→ **What the exercise asks**
All of the data below should be set down again verbatim, without any images.

========

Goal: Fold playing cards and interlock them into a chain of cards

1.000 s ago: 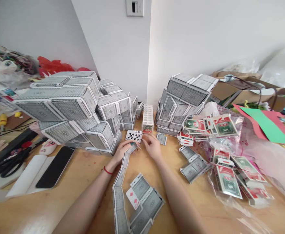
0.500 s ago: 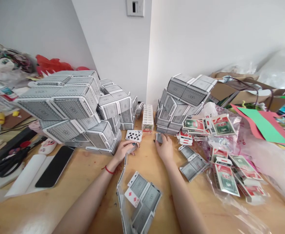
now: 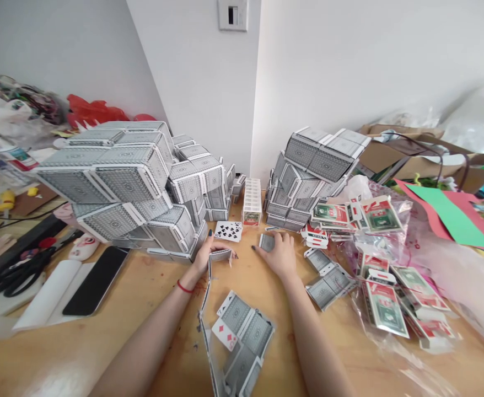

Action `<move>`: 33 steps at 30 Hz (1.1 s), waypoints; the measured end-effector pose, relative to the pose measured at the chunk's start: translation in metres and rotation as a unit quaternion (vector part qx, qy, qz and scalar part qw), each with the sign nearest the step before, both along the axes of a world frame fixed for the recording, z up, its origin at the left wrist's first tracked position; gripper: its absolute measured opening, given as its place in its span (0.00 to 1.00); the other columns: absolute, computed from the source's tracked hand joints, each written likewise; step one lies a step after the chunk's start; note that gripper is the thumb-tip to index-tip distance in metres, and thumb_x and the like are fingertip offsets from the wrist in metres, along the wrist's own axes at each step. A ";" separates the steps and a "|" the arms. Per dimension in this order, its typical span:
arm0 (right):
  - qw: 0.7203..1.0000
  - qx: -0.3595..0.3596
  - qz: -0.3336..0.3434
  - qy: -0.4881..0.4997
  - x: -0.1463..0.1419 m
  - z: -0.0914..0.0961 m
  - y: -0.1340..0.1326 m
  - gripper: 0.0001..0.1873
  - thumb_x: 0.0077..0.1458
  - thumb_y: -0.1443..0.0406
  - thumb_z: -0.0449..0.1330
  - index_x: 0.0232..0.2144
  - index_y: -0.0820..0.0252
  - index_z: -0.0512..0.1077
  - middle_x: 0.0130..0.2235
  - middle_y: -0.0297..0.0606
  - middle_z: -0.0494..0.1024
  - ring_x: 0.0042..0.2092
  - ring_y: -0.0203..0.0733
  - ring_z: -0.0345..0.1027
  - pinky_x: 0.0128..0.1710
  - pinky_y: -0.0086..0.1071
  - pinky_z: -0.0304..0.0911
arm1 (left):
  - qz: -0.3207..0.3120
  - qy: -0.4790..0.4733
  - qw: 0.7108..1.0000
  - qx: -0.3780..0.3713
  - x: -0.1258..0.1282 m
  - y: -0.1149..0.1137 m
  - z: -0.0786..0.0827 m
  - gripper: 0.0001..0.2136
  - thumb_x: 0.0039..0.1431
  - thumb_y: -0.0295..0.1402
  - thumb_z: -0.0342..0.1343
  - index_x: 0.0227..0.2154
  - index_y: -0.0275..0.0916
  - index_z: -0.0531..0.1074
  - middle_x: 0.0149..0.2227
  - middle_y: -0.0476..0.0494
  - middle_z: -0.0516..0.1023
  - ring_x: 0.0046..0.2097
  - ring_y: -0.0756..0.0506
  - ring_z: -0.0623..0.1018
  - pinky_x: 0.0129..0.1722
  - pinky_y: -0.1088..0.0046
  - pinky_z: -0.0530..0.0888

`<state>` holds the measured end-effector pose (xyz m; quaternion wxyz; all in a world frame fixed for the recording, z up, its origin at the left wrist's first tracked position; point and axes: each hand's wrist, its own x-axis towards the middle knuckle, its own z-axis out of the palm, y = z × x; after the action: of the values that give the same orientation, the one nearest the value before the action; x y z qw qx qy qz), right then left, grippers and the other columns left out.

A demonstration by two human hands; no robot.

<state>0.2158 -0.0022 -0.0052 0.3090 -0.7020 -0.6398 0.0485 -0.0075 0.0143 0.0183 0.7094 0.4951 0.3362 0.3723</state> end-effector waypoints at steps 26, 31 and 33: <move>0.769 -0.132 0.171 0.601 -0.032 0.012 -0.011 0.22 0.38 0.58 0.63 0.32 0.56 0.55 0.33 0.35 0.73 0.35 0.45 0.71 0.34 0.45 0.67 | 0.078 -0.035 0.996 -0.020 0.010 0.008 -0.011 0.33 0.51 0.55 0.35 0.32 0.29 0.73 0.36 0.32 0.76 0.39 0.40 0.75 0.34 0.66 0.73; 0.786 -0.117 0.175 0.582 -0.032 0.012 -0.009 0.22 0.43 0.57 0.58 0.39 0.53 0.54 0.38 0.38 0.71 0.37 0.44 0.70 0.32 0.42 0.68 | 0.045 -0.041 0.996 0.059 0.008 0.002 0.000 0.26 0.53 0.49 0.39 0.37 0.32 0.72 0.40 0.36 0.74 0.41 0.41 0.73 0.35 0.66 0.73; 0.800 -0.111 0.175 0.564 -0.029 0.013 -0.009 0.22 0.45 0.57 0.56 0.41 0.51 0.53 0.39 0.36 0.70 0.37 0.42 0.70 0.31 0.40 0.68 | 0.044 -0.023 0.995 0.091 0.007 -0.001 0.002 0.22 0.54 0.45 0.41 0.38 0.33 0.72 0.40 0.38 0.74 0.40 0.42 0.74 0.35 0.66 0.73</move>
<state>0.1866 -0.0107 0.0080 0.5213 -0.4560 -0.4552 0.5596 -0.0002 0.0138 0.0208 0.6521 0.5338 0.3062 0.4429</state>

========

→ **Answer to this problem**
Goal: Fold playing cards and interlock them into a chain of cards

1.000 s ago: 
0.500 s ago: 
now: 

Action `<move>`: 33 steps at 30 Hz (1.1 s), waypoints; the measured end-effector pose, relative to the pose measured at the chunk's start: translation in metres and rotation as a unit quaternion (vector part qx, qy, qz and scalar part qw), each with the sign nearest the step before, both along the axes of a world frame fixed for the recording, z up, its origin at the left wrist's first tracked position; gripper: its absolute measured opening, given as its place in its span (0.00 to 1.00); the other columns: absolute, computed from the source's tracked hand joints, each written likewise; step one lies a step after the chunk's start; note that gripper is the thumb-tip to index-tip distance in metres, and thumb_x and the like are fingertip offsets from the wrist in metres, along the wrist's own axes at each step. A ";" separates the steps and a "|" the arms. Per dimension in this order, its typical span:
arm0 (right):
  - qw: 0.7203..1.0000
  - qx: -0.3595..0.3596
  - qz: -0.3336..0.3434
  - qy: -0.4881..0.4997
  - x: -0.1463..0.1419 m
  - z: -0.0914..0.0961 m
  - y: -0.1340..0.1326 m
  - gripper: 0.0001..0.1873
  - thumb_x: 0.0077..0.1458
  - thumb_y: -0.1443..0.0406
  - thumb_z: -0.0449..0.1330
  - index_x: 0.0232..0.2144
  - index_y: -0.0820..0.0252
  - index_z: -0.0512..0.1077
  - middle_x: 0.0130..0.2235
  - middle_y: -0.0297..0.0606
  - middle_z: -0.0494..0.1024
  - ring_x: 0.0042..0.2092
  - ring_y: -0.0203..0.0733
  - ring_z: -0.0345..0.1027
  - pinky_x: 0.0128..0.1710
  - pinky_y: -0.0086..0.1071
  - pinky_z: -0.0304..0.0911
arm1 (left):
  - qz: -0.3207..0.3120
  - qy: -0.4790..0.4733
  - qw: 0.7108..1.0000
  - qx: -0.3780..0.3713
  - x: -0.1258..0.1282 m
  - y: -0.1149..0.1137 m
  - z: -0.0786..0.0827 m
  - gripper: 0.0001..0.2136
  - thumb_x: 0.0039..0.1431
  - thumb_y: -0.0295..0.1402
  - thumb_z: -0.0342..0.1343
  - index_x: 0.0227..0.2154
  - index_y: -0.0275..0.0916
  - index_z: -0.0531..0.1074
  - middle_x: 0.0149..0.2227
  - middle_y: -0.0476..0.0494
  - middle_z: -0.0516..0.1023
  - ring_x: 0.0046..0.2097
  - ring_y: -0.0756..0.0506
  - ring_z: -0.0623..0.1018
  - pinky_x: 0.0129..0.1722
  - pinky_y: -0.1088..0.0046
  - pinky_z: -0.0530..0.0888

`<state>` holds the measured end-effector pose (xyz m; quaternion wxyz; all in a world frame fixed for the recording, z up, its origin at the left wrist's first tracked position; point and axes: each hand's wrist, its own x-axis towards the middle knuckle, its own z-axis out of the palm, y = z × x; after the action: of the values that give the same orientation, the one nearest the value before the action; x y z qw qx qy qz), right then left, grippers and the other columns left out.

A demonstration by two human hands; no robot.

<state>0.2158 -0.0022 -0.0052 0.3090 -0.7020 -0.6398 0.0485 -0.0075 0.0143 0.0183 0.7094 0.4951 0.3362 0.3723</state> end-effector waypoints at steps 26, 31 and 33: <move>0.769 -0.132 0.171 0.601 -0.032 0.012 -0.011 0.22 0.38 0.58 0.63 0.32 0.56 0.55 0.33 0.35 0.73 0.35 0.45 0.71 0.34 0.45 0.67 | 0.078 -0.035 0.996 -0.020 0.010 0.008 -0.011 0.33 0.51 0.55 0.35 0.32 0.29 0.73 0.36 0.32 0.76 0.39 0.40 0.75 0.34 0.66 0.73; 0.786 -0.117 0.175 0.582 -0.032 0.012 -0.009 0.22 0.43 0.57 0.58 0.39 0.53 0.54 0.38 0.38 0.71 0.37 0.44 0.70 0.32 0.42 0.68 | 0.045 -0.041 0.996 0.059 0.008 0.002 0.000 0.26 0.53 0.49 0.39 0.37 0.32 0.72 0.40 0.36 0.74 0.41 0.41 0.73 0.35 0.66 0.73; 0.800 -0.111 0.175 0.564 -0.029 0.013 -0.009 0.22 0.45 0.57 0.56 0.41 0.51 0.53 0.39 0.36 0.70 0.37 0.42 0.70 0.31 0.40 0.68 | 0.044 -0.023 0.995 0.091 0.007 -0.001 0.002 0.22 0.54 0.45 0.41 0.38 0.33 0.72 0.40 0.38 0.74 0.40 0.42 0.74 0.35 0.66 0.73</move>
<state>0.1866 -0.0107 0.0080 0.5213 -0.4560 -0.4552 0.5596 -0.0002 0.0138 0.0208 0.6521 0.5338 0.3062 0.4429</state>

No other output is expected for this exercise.